━━━ Available data

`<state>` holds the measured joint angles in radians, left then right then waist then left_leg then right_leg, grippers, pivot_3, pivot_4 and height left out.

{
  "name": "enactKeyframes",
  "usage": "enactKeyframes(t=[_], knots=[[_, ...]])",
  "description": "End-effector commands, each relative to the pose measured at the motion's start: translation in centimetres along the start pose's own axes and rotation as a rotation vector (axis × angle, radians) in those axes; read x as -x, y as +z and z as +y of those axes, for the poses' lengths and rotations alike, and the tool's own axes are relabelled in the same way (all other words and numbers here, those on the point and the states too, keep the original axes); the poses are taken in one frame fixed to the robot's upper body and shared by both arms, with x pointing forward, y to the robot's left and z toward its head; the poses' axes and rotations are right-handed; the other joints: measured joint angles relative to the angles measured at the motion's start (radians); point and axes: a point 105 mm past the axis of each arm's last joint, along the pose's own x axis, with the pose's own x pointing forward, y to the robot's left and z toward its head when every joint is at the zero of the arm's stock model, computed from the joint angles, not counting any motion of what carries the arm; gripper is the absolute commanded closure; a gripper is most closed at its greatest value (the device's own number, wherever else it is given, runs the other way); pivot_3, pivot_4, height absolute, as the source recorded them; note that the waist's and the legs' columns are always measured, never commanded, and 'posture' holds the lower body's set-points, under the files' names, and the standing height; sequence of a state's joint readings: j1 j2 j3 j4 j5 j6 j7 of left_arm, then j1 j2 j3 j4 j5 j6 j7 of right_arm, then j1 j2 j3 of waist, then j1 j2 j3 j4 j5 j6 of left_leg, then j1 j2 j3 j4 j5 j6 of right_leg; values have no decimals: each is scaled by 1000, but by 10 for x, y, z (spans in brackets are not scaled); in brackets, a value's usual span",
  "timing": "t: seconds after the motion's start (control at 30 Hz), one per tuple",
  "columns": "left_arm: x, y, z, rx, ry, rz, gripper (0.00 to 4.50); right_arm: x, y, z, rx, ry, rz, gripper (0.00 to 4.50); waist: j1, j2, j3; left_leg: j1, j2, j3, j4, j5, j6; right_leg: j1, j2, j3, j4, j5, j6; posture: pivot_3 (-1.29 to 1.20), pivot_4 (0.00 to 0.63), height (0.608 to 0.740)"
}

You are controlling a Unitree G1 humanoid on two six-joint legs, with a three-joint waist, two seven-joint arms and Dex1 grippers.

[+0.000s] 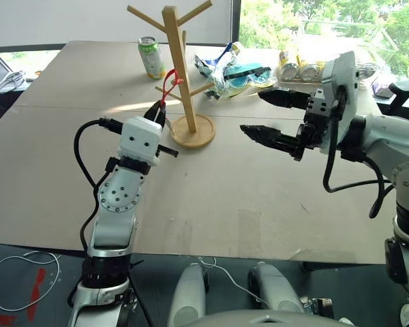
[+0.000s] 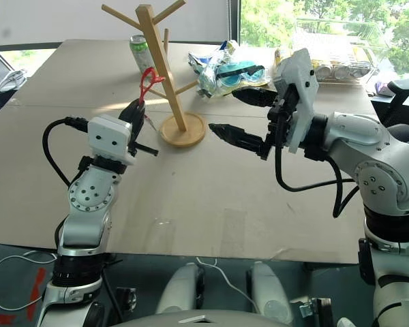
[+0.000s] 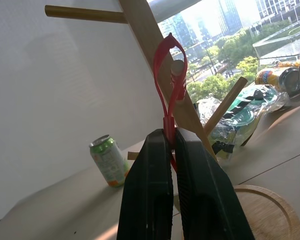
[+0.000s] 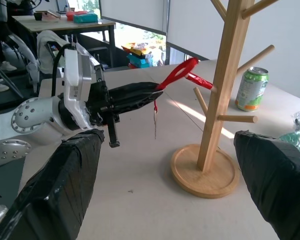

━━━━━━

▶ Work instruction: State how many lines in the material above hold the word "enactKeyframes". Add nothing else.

▶ Answer to the problem: 2